Table 1.
After filtering the original data, checking the sequencing error rate, and checking the GC content distribution, we obtain clean reads for subsequent analysis. The data is summarized as shown in the table below.
| Sample | Library | Raw_reads | clean_reads | Clean_bases | Error_rate | Q20 | Q30 | GC_pct |
|---|---|---|---|---|---|---|---|---|
| tVaS1 | FRAS202156226-1r | 43614846 | 42016796 | 6.3G | 0.03 | 97.94 | 93.92 | 37.1 |
| tVaS2 | FRAS202156227-1r | 45933166 | 44134864 | 6.62G | 0.03 | 97.58 | 93.11 | 37.7 |
| tVaS3 | FRAS202156228-1r | 45061154 | 43428666 | 6.51G | 0.02 | 98.07 | 94.26 | 37.71 |
| tVaR1 | FRAS202156223-1r | 43504158 | 42181696 | 6.33G | 0.03 | 97.97 | 93.96 | 35.83 |
| tVaR2 | FRAS202156224-1r | 44238968 | 42270438 | 6.34G | 0.03 | 97.72 | 93.37 | 37.54 |
| tVaR3 | FRAS202156225-1r | 46739216 | 43630738 | 6.54G | 0.03 | 97.79 | 93.57 | 37.48 |
| tCon1 | FRAS202156229-1r | 44446884 | 42744414 | 6.41G | 0.02 | 98.04 | 94.16 | 38.45 |
| tCon2 | FRAS202156230-1r | 45099750 | 43562032 | 6.53G | 0.03 | 97.95 | 94 | 37.95 |
| tCon3 | FRAS202156231-1r | 47643512 | 45841434 | 6.88G | 0.03 | 98.01 | 94.12 | 38.14 |
Sample: Sample name.
Library: Library number.
Raw_reads: The number of reads in the raw data.

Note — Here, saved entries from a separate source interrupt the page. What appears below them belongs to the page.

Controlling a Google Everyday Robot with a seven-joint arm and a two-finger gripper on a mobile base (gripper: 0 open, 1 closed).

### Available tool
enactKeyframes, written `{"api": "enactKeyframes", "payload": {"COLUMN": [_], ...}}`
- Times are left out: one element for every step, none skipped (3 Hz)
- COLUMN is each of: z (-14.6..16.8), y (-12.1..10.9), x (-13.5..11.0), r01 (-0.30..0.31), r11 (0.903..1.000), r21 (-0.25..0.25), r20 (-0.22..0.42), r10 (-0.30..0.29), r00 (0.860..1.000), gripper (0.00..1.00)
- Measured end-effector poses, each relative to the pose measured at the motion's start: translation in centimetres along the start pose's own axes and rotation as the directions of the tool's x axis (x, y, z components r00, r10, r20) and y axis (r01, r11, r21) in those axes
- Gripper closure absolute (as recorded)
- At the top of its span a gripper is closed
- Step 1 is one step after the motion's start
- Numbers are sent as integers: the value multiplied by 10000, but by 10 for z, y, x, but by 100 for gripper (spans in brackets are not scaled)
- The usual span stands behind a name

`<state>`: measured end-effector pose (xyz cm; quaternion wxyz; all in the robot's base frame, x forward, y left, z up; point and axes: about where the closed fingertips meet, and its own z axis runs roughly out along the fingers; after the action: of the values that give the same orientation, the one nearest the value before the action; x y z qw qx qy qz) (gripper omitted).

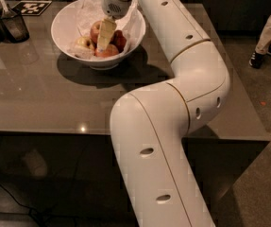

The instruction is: Pick apple from white bowl

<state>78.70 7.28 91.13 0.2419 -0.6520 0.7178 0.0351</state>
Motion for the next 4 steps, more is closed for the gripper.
{"api": "enactKeyframes", "payload": {"z": [-13, -24, -27, -40], "y": [-5, -7, -6, -3], "x": [-20, -31, -33, -40], "r01": [397, 638, 678, 704], "r11": [9980, 9944, 9932, 9916], "r21": [491, 837, 942, 1088], "r20": [124, 173, 252, 715], "r10": [-403, -655, -705, -784], "r00": [9991, 9977, 9972, 9944], "gripper": [100, 100, 100, 100]}}
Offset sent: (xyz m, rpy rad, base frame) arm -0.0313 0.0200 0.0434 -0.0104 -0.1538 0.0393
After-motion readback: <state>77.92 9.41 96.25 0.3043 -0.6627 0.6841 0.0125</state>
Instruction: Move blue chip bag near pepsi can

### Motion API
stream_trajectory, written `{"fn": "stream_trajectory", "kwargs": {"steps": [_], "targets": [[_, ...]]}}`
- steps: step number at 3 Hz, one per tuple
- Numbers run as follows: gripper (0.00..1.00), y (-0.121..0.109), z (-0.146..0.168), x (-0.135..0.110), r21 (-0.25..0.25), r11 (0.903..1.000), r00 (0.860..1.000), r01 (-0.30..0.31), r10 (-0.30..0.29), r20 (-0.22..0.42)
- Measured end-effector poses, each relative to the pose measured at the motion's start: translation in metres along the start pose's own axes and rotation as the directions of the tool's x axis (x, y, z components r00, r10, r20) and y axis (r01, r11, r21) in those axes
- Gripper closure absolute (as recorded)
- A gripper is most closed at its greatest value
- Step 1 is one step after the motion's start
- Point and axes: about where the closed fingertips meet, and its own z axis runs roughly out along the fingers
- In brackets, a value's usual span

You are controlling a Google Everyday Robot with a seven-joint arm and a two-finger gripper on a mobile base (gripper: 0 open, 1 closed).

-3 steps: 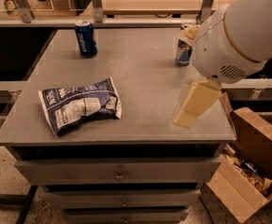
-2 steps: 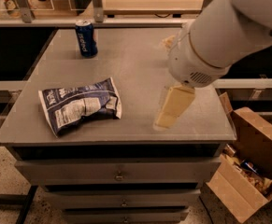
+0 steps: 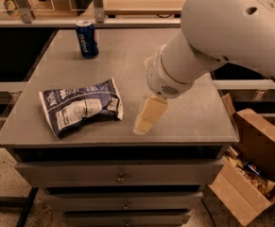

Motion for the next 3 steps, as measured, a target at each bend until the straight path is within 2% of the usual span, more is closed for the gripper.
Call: {"fn": "stream_trajectory", "kwargs": {"steps": [1, 2, 3], "targets": [[0.0, -0.011, 0.027, -0.007, -0.024, 0.998, 0.995, -0.058, 0.06, 0.083], [0.0, -0.019, 0.045, -0.022, -0.047, 0.9951, 0.984, -0.087, 0.093, 0.152], [0.0, -0.023, 0.052, -0.035, -0.075, 0.991, 0.966, -0.111, 0.125, 0.226]]}}
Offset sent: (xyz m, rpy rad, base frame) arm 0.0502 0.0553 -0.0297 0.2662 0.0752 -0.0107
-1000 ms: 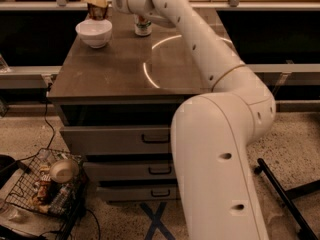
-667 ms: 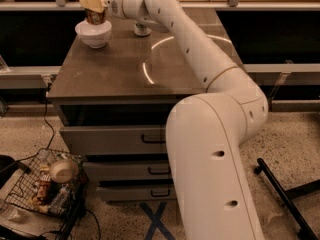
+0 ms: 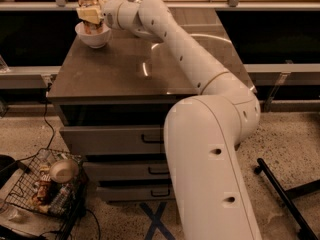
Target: Place orange can into white bowl
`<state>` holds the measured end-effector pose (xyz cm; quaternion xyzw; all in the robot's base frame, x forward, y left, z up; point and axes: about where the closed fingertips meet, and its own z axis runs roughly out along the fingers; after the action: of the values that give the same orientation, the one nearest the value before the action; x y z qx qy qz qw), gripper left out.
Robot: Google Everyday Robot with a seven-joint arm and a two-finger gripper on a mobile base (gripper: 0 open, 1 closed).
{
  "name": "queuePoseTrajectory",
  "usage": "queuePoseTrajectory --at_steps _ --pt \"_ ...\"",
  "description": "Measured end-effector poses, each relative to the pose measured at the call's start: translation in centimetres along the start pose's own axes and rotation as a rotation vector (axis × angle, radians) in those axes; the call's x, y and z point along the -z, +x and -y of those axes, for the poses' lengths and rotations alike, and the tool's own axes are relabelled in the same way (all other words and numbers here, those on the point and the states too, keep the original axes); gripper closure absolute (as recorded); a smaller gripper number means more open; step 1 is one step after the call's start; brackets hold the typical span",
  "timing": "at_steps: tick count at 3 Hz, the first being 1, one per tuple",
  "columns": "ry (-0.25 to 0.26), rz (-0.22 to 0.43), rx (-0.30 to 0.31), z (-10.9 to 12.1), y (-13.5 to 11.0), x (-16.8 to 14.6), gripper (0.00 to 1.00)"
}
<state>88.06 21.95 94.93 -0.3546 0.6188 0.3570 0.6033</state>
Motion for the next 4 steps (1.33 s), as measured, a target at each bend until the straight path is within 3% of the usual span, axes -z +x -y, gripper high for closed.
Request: queuePoseTrajectory --at_steps 1,2,3,4 --pt "0.023 -0.037 0.018 0.16 1.84 -0.08 1.00" --pt "0.017 -0.039 0.016 -0.12 2.05 -0.35 0.83" --pt "0.013 -0.039 0.014 -0.34 2.10 -0.59 0.59" --pt "0.008 -0.040 0.013 -0.66 2.24 -0.93 0.28"
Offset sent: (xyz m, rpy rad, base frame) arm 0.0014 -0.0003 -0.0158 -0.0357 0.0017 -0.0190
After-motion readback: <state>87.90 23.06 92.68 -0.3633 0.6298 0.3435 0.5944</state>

Clean_reads: The number of reads after filtering the original data.
Clean_bases: The number of bases after filtering the original data (clean base=clean reads*150bp).
Error_rate: The overall sequencing error rate of the data.
Q20: The percentage of bases with a Phred value greater than 20 to the total bases.
Q30: The percentage of bases with a Phred value greater than 30 to the total bases.
GC_pct: the percentage of G and C in the four bases in clean reads.